Die neuen Projekte der Postfinance in Richtung Neo-Bank sind interessant, im Ausgang jedoch noch völlig offen und kaum geeignet, kurzfristig neue Ertragsquellen zu öffnen. 

An die Postfinance werden aus verschiedenen politischen Lagern unterschiedliche Erwartungen und Forderungen gestellt, die jeweils notwendigen Instrumente will man der Bank nicht zur Verfügung stellen. Auch klare Vorgaben oder Rezepte ist die Politik bisher schuldig geblieben, wie der Spagat in die eine oder andere Richtung zu schaffen sein sollte.

Grösse als Problem?

Die Postfinance hatte über Jahre einen hohen Zufluss an Kunden und Geldern, zumal Konto und Kontoführung kostenlos zu haben waren. Eine erste Abwanderungswelle setzte die Bank mit der Einführung von Kontogebühren (Anfang 2019) und der Belastung von Strafzinsen auf Guthaben in Gang. Der Schwellenwert für Negativzinsen wurde von zuerst 500'000 Franken am 1. Dezember 2019 auf 250'000 Franken reduziert.

Diese unpopulären Massnahmen haben die Postfinance einige zehntausend Kunden gekostet, an der weiterhin beeindruckenden Grösse jedoch wenig geändert. Nach Angaben der Postfinance Mitte 2020:

Bilanzsumme 125 Milliarden Franken, 4,4 Millionen Konten und 2,7 Millionen Kundinnen und Kunden.

Kundenvertreibung als Strategie?

Nach dem Bericht der Finanz und Wirtschaft soll die Postfinance eine schwer vorstellbare Strategie verfolgen. So sollen ab nächstem Jahr Strafzinsen bereits auf Guthaben ab 100'000 Franken bezahlt werden müssen, aktuell liegt der Schwellenwert bei 250'000 Franken. Dass Kunden Gelder deswegen abziehen, soll nach FuW nicht nur in Kauf genommen werden, dies soll der erwünschte Effekt sein, um Kundengelder massiv abzubauen.

Ob diese Massnahme allein geeignet wäre, die gigantische Summe von 30 Milliarden Franken an Kundengeldern innerhalb von nützlicher Frist loszuwerden, bleibt fraglich. Sicher jedoch würden nicht nur Gelder abwandern, sondern zusammen mit ihren Einlagen auch Kunden in grosser Zahl die Flucht ergreifen.

Wachrüttler mit Signalwirkung als Druckmittel?
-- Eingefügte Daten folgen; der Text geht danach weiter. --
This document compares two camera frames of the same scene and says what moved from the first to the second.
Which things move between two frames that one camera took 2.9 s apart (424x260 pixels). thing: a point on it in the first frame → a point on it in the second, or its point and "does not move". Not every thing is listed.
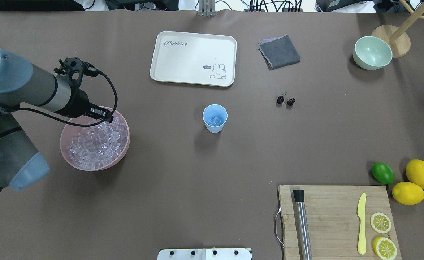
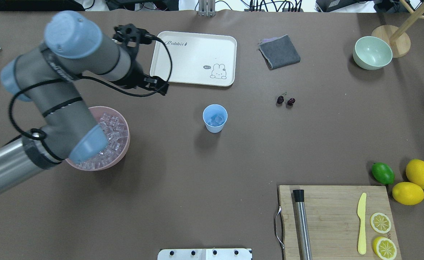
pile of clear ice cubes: [94, 147] does not move
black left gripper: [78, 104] → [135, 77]
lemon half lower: [384, 248] does not move
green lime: [383, 172] does not move
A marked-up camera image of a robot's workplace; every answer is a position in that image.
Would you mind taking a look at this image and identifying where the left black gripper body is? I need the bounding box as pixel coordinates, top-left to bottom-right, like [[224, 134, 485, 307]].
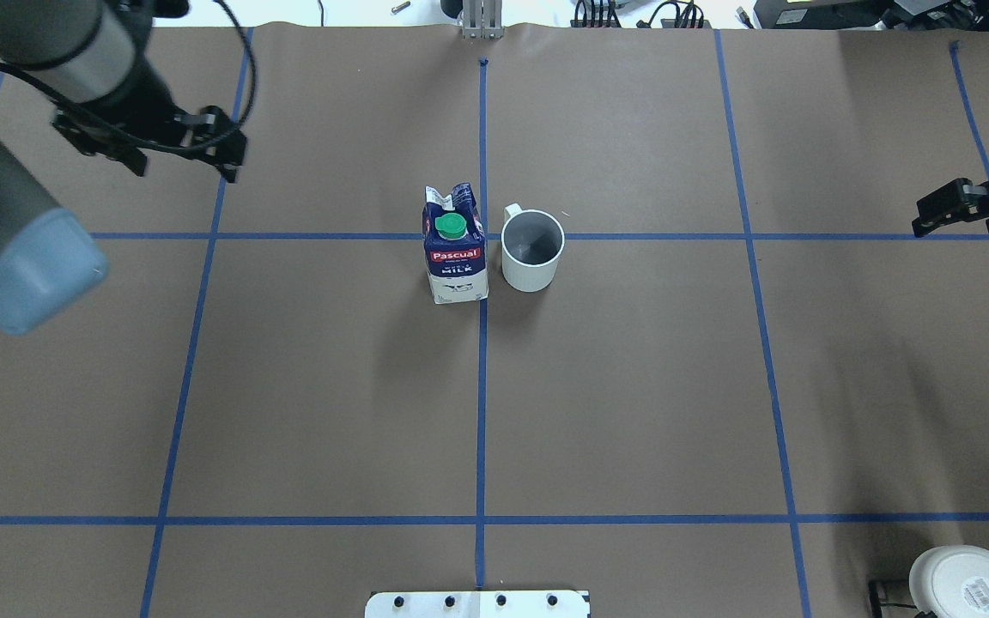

Trotz aller Schwierigkeiten und Zwickmühlen, in der sich die Postbank seit längerem und auch aktuell befindet: Sollte die FuW mit ihren Recherchen richtig liegen, würden wir von unserer Seite die von der Postfinance nicht bestätigte Strategie eher als durchgesickertes Druckmittel werten, um die aktuelle Diskussion in den Räten zu befeuern und in Bahnen zu lenken, welche die Postfinance zur vollwertigen Bank machen könnten. 

Sollten wir uns täuschen, wäre der Plan ein Einlagen-reduzierendes und Kunden-vertreibendes Konzept, das in seiner Einmaligkeit das Potenzial hätte, in die Geschichtsschreibung nationaler und internationaler Finanzplätze einzugehen.

Auch in der Ausbildung für Bankerinnen und Banker müsste ein neues Kapitel geschrieben werden. Stand bisher im Vordergrund, wie Kunden zu begeistern, zu gewinnen und zu halten sind, müssten ergänzend die tauglichen Rezepte für erfolgreiche Kundenvertreibung in die didaktisch griffige Form eines Lehrmittels gegossen werden.